There are four levels of message: information, warning, error and fatal. These have well-defined meanings so there should be no ambiguity as to which one to use.

For applications such as compilers, the message handler can keep count of the number of errors that have been reported and throw an exception when an error limit has been reached. This is user-friendly in that it prevents the user becoming swamped with error messages.

For applications where processing goes through a number of deeper and deeper stages such that an error message would be so far removed from the user input it would be meaningless, the message handler supports the concept of a context stack. For example, if you are writing an assembler (I wonder where I get my examples from) and inlining a function, you could push the original function call onto the context stack. Then, any error messages will be printed with supplementary messages showing the context of the error.

Initialisation

The message handler is implemented as a class. You create an object of that class and then use that object to manage all your messages. Typically, you would create the message handler in main() and then pass it to all functions that need to do message printing.

The constructor takes 1-4 arguments to initialise the message handler. Start with the simplest constructor:

message_handler::message_handler(std::ostream& device,
                                 unsigned limit = 0,
                                 bool show = true);

The device argument is an IOStream output device which is used as the destination for all messages. For command-line tools it will probably be std::cout (standard output) or std::cerr (standard error).

The limit argument is the error limit. If set to zero (the default) there is no limit to the number of errors that can be printed. Otherwise, if the stated limit of error messages is reached, the message handler will throw an error_limit exception which can be caught later to terminate an operation.

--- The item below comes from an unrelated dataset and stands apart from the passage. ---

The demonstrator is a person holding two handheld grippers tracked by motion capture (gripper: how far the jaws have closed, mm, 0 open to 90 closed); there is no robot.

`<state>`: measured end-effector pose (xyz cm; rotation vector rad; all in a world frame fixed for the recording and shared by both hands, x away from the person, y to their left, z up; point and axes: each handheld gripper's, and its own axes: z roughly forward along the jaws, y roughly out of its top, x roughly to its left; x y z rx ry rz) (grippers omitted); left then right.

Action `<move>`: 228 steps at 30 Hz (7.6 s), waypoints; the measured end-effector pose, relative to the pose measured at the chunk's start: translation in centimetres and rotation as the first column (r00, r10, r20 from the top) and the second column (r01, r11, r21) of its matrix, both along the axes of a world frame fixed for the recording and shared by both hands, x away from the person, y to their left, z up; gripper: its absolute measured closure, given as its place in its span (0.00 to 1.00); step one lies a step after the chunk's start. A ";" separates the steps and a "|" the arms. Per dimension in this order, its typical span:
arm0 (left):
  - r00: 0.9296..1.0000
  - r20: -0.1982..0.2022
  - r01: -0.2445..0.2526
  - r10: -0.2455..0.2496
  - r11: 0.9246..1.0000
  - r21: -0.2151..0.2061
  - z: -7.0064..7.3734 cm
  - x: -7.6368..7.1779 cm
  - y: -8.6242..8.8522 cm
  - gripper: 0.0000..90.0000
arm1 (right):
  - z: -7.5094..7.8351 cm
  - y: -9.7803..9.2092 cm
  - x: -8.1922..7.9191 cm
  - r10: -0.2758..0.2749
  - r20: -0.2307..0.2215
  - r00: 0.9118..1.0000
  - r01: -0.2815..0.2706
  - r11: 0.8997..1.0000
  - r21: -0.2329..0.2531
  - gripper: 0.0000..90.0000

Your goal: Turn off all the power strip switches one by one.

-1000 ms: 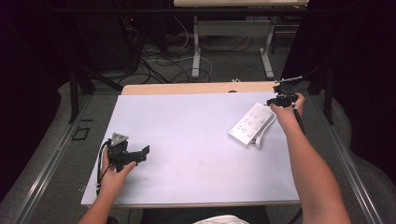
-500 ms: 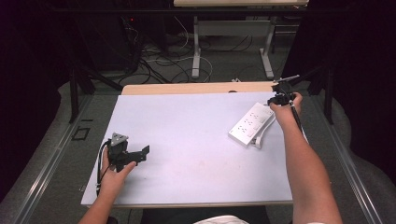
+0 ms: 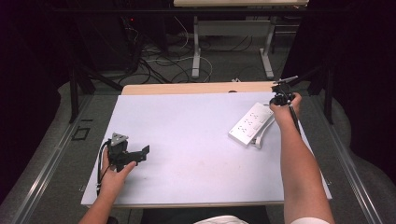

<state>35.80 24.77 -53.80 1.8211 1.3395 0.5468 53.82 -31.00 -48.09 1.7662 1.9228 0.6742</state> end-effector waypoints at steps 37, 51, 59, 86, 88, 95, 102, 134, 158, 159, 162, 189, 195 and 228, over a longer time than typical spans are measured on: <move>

The show argument controls whether positional messages will also display the original source text with an indicator showing where the error occurred. This will typically be true for command-line tools and false for GUI commands. For example, a compiler might generate the following error with show set to true:

"test10.cpp" (18,12) : error : this builtin equality operator doesn't have a body
if p1 = null then
      ^

Setting show to false gives a reduced form of the message:

"test10.cpp" (18,12) : error : this builtin equality operator doesn't have a body

This reduced form only makes sense within a context-sensitive editor, as might be found in a GUI, which would highlight line 18, column 12 of the source file "test10.cpp".

So far, no message file has been loaded. There is a modified form of the constructor that does this for a single file, or message files (plural) can be added to the message handler explicitly. The latter option will be handled in the next section. The modified constructor looks like this:

message_handler::message_handler(std::ostream& device,
                                 const std::string& message_file,
                                 unsigned limit = 0,
                                 bool show = true);

The only difference is that this constructor takes the name of a message file as its second argument. Note also that the constructor can throw an stlplus::message_handler_read_error exception in the case where reading the message file fails, either because the file doesn't exist or because there was a format error in the file. This will be dealt with in more detail in the section on Handling Message Files.

Handling Message Files

The message handler can read in messages from any number of message files. Each file is added to the message handler by the add_message_file function:

void message_handler::add_message_file(const std::string& message_file);

The message file will be read into the message handler and the messages stored ready for use. If any errors are found, the stlplus::message_handler_read_error exception is thrown.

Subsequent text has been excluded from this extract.